**What you will do:**
Repeat exactly the lines from the line containing "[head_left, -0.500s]" through the last line of the records below, inclusive, and nothing else.

Given data Start Marker

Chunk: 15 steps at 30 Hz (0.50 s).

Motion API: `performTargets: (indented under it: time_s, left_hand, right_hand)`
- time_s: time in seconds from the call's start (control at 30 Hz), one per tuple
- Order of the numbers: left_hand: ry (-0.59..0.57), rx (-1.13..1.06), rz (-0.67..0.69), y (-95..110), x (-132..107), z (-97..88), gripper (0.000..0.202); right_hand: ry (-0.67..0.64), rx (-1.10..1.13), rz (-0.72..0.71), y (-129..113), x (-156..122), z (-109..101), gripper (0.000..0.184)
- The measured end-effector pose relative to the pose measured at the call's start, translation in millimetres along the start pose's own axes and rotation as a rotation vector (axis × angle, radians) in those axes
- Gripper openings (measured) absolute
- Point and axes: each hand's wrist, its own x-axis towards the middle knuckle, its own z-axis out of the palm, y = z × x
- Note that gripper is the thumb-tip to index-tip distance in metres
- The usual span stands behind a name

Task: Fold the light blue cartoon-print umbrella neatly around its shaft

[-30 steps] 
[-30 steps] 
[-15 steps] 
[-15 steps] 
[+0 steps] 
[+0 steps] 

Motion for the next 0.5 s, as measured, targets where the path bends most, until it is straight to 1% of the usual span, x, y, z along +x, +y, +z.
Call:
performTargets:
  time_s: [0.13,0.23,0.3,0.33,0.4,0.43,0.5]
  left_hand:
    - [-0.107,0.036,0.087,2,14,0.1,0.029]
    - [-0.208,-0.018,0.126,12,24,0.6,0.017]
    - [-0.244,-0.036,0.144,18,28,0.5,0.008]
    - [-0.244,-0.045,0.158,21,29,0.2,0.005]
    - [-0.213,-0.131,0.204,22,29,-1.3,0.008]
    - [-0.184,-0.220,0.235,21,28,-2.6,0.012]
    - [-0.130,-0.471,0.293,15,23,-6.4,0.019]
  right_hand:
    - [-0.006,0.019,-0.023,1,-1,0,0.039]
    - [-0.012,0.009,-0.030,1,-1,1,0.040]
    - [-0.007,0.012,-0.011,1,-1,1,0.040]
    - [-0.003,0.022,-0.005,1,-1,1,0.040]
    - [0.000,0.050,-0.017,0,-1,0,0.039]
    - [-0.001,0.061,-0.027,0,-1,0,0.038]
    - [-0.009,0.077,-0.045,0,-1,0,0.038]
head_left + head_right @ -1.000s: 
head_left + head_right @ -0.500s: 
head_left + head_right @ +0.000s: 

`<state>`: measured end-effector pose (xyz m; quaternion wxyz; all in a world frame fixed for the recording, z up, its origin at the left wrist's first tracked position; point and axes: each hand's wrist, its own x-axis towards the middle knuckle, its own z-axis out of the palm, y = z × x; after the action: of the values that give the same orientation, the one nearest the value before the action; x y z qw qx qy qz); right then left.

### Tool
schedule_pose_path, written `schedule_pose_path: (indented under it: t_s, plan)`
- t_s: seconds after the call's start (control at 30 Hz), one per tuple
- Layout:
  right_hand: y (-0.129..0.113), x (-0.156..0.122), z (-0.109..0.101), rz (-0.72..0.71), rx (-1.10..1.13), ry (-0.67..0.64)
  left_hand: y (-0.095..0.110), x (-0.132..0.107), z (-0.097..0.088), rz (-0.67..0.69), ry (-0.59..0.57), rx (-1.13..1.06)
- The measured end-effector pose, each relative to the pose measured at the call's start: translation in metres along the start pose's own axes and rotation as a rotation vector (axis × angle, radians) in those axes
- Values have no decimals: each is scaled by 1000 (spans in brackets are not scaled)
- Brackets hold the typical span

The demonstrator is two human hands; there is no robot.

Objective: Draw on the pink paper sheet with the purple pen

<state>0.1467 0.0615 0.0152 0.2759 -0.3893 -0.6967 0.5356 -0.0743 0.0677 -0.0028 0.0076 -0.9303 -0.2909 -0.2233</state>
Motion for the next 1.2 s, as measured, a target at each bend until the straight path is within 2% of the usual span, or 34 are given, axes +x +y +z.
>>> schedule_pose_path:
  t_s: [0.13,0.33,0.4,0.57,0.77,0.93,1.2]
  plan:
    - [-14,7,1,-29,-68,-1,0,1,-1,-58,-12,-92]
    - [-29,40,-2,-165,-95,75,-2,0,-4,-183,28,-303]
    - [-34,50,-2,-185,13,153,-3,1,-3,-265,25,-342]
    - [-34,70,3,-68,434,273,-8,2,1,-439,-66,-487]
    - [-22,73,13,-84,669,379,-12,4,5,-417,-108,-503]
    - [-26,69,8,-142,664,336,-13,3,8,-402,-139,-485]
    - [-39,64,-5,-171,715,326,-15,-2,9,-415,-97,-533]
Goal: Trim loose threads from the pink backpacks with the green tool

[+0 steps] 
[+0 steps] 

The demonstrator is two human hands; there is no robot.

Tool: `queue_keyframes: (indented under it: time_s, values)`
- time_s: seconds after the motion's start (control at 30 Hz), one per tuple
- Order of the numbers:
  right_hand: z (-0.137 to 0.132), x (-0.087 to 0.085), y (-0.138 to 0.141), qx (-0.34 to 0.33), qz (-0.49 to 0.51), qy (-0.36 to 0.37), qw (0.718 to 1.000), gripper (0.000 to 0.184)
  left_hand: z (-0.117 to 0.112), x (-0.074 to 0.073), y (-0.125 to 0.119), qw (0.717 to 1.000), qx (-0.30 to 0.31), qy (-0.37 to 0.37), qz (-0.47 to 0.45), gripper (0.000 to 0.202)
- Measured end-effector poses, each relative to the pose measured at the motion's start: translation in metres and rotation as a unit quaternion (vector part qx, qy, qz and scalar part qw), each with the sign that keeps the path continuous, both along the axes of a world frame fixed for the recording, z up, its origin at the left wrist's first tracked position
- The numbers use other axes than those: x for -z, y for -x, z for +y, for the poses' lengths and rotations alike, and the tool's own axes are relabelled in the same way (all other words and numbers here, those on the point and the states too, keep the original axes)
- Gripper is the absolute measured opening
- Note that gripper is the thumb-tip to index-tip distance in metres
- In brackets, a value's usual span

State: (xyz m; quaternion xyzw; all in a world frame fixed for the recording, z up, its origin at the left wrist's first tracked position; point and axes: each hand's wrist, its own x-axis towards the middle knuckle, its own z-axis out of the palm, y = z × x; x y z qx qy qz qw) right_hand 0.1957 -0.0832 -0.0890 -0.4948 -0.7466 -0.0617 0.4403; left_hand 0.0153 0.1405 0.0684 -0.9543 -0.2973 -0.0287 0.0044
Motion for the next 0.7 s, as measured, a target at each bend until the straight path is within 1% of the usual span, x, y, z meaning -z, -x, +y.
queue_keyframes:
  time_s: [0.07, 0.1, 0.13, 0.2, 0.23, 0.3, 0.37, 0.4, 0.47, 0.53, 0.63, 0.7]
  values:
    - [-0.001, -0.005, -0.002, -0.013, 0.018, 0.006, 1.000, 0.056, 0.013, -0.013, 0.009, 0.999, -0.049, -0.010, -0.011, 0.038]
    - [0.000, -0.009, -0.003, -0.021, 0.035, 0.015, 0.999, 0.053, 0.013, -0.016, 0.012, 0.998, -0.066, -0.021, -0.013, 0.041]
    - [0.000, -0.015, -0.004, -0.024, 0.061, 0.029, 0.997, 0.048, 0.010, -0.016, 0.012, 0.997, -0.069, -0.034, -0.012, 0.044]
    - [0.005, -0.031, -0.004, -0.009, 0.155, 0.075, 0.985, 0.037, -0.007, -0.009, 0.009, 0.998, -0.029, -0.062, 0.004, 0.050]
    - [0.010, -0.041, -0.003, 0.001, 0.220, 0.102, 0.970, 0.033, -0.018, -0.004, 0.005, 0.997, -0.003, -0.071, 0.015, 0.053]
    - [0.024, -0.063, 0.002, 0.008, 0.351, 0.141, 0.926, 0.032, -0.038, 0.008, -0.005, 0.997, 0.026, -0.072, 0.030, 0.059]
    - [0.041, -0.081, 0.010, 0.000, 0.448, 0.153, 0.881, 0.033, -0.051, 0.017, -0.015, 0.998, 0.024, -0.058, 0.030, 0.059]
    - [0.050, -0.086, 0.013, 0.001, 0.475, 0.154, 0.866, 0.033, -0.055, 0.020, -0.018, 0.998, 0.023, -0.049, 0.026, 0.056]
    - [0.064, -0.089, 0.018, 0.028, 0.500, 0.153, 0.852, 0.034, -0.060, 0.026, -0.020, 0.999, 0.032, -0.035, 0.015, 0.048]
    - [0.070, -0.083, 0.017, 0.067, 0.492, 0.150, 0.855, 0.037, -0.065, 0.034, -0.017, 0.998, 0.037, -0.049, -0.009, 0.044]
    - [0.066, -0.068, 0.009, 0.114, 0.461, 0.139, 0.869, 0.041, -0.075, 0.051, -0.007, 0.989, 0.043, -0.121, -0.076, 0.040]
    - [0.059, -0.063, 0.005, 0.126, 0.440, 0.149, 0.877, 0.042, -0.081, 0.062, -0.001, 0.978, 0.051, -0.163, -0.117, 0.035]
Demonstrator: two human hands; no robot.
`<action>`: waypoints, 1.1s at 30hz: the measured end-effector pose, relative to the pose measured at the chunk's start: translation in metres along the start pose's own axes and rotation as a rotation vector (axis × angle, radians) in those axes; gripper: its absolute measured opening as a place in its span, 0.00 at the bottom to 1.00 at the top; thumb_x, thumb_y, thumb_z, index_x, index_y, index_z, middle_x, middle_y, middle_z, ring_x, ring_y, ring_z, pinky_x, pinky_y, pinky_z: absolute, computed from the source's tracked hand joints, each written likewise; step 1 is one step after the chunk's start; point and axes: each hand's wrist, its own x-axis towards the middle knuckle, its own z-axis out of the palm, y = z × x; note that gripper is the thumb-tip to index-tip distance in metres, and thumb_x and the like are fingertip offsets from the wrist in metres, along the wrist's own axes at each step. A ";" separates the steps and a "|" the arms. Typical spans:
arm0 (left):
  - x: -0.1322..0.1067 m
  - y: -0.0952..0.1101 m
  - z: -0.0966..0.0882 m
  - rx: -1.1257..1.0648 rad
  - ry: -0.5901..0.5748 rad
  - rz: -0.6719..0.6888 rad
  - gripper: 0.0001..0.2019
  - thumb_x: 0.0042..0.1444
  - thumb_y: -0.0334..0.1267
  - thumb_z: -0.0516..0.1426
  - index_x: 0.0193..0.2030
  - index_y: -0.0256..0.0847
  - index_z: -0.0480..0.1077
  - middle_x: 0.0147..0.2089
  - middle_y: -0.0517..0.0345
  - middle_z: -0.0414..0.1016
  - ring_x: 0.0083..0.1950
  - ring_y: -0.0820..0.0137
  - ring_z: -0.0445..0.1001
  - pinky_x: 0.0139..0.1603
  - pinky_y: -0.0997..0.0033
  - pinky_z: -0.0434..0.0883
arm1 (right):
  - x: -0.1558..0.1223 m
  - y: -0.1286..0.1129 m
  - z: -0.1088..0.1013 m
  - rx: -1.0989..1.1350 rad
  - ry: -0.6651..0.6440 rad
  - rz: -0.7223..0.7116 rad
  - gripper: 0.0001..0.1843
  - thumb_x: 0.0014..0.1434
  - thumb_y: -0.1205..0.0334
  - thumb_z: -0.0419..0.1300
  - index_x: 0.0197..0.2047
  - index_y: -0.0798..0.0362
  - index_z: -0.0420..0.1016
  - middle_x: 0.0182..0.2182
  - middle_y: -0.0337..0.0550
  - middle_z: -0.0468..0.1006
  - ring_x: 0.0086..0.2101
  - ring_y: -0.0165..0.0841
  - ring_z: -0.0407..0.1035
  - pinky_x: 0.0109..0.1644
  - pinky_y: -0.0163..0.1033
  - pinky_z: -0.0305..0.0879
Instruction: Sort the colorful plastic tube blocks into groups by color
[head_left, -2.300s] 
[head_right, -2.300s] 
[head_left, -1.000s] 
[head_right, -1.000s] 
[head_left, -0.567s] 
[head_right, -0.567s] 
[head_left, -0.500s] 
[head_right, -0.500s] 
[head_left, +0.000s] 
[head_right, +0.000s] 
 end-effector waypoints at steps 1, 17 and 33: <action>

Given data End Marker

**Output of the task:**
[head_left, -0.500s] 
[head_right, -0.500s] 
[head_left, +0.000s] 
[head_right, +0.000s] 
 end-effector waypoints at steps 1, 17 and 33: <action>

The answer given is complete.